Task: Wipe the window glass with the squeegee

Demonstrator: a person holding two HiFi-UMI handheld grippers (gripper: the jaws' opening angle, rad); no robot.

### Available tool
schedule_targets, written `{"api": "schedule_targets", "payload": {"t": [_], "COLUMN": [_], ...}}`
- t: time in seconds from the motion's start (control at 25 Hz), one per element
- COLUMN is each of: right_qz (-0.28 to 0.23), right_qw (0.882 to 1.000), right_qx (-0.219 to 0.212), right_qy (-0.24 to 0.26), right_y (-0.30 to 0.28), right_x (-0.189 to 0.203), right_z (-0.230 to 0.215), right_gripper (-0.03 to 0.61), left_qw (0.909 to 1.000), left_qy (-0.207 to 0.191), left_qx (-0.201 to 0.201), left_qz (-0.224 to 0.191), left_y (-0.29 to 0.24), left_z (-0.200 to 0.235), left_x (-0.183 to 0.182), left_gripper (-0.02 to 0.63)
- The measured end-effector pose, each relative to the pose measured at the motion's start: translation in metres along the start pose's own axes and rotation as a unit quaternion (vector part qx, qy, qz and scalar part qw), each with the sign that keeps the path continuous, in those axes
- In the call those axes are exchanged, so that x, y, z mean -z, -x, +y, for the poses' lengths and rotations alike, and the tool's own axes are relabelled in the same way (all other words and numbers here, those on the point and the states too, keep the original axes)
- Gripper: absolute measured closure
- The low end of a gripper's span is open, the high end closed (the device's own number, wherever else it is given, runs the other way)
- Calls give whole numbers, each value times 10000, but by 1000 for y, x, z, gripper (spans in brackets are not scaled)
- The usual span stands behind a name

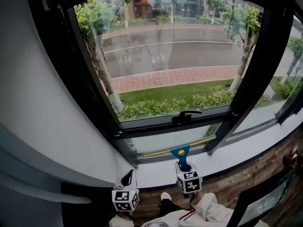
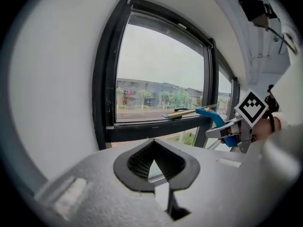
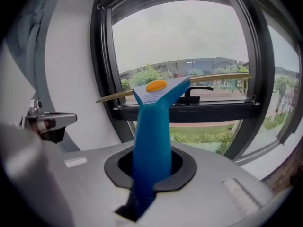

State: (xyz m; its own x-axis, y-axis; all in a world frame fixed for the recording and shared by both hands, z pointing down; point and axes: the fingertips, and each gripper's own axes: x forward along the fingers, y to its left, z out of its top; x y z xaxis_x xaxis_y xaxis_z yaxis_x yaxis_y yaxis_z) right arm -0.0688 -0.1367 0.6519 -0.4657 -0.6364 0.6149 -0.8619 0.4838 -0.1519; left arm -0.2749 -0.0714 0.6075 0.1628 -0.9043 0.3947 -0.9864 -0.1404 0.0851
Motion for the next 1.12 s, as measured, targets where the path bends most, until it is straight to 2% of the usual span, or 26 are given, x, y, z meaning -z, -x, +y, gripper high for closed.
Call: {"api": "schedule_targets", "payload": {"t": [0.16, 0.36, 0.56, 0.8, 1.12], "right_qz": [79, -416, -546, -676, -880], "right_qw": [9999, 9984, 9973, 9964, 9955], "right_qx": [32, -264, -56, 165, 82], "right_qy": [-142, -277, -485, -481, -350], "right_y": [67, 148, 232, 300, 330], "right_x": [65, 118, 167, 189, 189], "right_z": [18, 87, 101, 95, 74], "right_gripper": [531, 531, 531, 531, 531], "left_qw": [9999, 9989, 9962, 9943, 9958], "left_qy": [-86, -189, -73, -194, -25], "left_qx": [102, 395, 822, 979, 739], "left_qz": [-15, -159, -268, -364, -539], "left_y": [79, 169, 231, 278, 277], "left_z": [-28, -69, -134, -178, -208], "left_x": [40, 78, 107, 106, 89], "left_gripper": [614, 614, 614, 614, 614]}}
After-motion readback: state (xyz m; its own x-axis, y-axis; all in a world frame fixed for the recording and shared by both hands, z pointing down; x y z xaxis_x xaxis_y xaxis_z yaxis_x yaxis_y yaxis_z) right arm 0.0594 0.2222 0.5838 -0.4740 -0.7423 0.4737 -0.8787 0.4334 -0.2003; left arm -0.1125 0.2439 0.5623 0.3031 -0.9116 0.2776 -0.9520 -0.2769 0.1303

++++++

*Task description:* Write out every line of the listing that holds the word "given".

*Task answer:*
- The low end of a gripper's span is open, the high end closed (the device's own number, wherever else it is given, runs the other way)
Motion for the next 1.12 s, as measured, targets where the path bends most, until it is straight to 2% of the usual span, or 26 are given, x, y, z meaning -z, -x, +y, gripper high for closed.

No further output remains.